Answer
$Ka = 1.352\times 10^{- 4}$
$pKa = 3.869$
Work Step by Step
1. Drawing the equilibrium (ICE) table, we get these concentrations at equilibrium:
** The image is in the end of this answer.

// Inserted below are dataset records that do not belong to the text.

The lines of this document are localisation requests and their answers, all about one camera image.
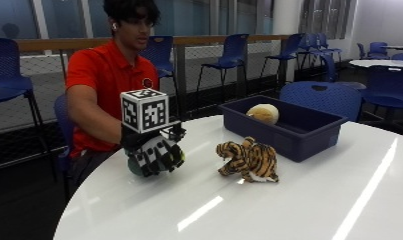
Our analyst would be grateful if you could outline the green ball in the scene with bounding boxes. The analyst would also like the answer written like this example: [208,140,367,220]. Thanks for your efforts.
[127,146,187,178]

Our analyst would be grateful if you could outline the white marker cube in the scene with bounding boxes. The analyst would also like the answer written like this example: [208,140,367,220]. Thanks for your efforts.
[120,87,171,135]

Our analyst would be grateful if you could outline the tiger soft toy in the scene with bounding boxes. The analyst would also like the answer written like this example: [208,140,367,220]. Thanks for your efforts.
[215,135,282,184]

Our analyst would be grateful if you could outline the beige round soft toy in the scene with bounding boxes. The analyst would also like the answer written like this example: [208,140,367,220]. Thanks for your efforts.
[246,103,282,126]

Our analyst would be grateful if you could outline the the person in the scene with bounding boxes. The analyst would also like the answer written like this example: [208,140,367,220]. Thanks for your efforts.
[65,0,186,193]

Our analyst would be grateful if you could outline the dark blue plastic bin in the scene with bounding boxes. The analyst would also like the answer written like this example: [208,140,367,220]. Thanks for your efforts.
[219,94,351,164]

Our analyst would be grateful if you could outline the white round table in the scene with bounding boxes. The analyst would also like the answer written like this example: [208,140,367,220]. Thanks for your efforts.
[348,58,403,70]
[380,44,403,54]

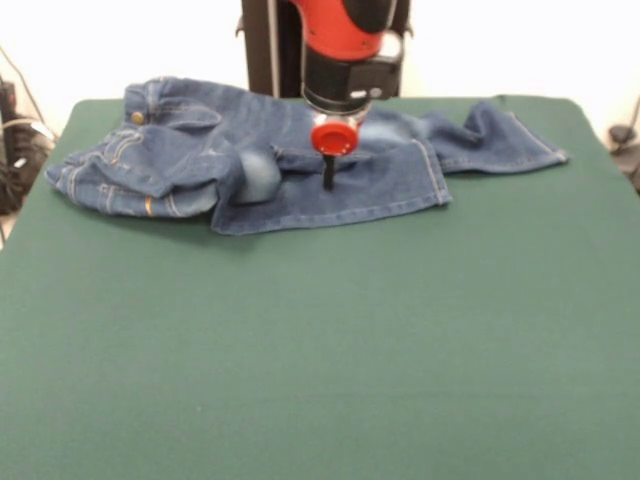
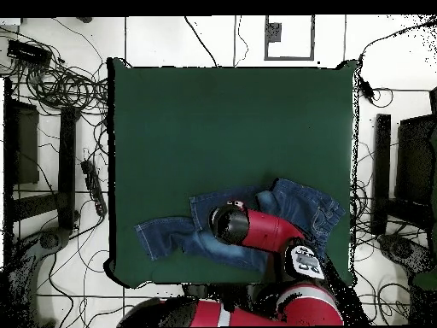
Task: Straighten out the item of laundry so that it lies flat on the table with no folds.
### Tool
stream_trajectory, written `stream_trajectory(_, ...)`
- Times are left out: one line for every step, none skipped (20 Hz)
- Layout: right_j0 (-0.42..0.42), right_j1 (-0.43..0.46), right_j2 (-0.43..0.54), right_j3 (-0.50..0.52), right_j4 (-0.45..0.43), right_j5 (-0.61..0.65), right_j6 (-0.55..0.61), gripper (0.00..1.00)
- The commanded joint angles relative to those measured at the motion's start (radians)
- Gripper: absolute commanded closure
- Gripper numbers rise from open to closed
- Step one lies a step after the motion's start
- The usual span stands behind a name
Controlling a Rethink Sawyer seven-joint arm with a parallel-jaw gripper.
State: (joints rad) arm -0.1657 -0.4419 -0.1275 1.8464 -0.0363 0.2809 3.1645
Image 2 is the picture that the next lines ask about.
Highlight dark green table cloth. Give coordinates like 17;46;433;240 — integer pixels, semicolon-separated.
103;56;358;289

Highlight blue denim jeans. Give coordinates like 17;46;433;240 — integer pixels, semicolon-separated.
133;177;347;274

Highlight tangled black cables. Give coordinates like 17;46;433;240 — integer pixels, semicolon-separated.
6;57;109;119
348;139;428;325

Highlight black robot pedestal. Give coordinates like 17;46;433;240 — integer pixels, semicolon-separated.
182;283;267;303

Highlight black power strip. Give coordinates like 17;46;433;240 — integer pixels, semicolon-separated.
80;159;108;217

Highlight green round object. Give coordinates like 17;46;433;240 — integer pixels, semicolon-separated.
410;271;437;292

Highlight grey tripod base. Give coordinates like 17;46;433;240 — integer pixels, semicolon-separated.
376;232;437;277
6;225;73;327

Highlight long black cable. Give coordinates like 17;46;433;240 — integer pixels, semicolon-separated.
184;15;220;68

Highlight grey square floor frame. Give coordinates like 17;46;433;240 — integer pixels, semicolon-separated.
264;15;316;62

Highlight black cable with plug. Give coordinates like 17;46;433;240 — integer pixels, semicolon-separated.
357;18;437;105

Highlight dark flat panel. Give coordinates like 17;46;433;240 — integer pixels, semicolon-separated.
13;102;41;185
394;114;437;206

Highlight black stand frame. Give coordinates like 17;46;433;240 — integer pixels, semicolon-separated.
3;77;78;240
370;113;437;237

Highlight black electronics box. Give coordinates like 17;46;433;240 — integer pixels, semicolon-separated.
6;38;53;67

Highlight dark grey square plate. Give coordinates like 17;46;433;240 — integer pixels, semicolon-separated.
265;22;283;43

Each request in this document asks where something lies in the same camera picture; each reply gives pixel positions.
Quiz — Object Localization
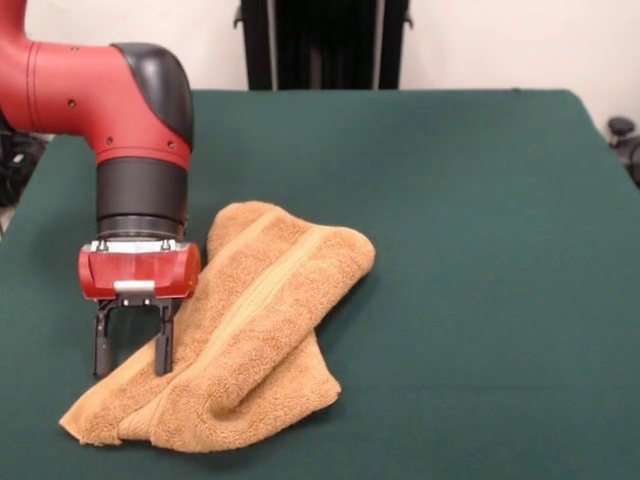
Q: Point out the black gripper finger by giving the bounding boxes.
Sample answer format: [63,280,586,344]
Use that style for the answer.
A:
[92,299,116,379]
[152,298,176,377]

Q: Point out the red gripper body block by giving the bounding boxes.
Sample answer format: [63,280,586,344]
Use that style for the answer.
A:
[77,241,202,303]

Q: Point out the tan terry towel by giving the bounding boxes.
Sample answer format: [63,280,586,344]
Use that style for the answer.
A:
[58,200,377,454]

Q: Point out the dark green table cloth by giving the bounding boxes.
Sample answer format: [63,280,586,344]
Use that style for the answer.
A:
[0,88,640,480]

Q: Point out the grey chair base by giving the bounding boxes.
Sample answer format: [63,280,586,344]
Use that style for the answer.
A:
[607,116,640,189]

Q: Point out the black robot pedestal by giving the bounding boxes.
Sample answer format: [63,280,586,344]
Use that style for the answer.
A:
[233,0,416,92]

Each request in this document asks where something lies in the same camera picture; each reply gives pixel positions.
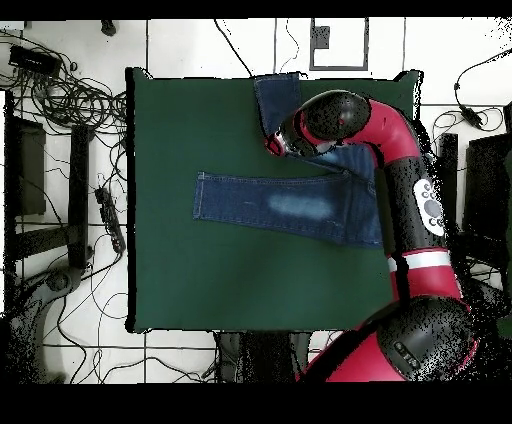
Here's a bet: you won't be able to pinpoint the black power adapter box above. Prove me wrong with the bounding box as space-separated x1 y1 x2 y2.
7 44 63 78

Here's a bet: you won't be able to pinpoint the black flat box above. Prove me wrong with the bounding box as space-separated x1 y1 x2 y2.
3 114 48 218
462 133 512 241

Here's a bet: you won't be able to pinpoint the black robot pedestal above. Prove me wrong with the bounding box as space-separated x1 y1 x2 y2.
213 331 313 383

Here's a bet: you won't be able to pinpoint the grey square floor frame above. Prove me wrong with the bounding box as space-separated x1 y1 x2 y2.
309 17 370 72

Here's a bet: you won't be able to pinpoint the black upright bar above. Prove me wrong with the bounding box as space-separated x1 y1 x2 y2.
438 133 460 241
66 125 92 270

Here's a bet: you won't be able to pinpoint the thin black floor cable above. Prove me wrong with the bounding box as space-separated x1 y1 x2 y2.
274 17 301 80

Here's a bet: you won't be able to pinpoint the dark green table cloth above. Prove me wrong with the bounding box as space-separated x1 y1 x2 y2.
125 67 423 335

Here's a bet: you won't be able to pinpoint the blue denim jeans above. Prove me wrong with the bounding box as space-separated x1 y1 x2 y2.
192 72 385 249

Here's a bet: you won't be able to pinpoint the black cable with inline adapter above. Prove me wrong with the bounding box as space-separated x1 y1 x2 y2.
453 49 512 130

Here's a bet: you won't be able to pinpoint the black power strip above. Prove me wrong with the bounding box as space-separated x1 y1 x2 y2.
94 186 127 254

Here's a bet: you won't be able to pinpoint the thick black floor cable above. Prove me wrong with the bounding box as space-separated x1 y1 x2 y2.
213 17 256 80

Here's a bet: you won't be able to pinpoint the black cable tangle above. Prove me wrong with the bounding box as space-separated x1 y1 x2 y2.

-$[H_3O^+] = [Conj. Base] = x$
-$[Lactic acid] = [Lactic acid]_{initial} - x$
2. Calculate the $[H_3O^+]$
$[H_3O^+] = 10^{-pH}$
$[H_3O^+] = 10^{- 2.66}$
$[H_3O^+] = 2.188 \times 10^{- 3}$
3. Write the Ka equation, and find its value:
$Ka = \frac{[H_3O^+][Conj. Base]}{ [Lactic acid]}$
$Ka = \frac{x^2}{[InitialLactic acid] - x}$
$Ka = \frac{( 2.188\times 10^{- 3})^2}{ 0.0376- 2.188\times 10^{- 3}}$
$Ka = \frac{ 4.786\times 10^{- 6}}{ 0.03541}$
$Ka = 1.352\times 10^{- 4}$
4. Calculate the pKa Value
$pKa = -log(Ka)$
$pKa = -log( 1.352 \times 10^{- 4})$
$pKa = 3.869$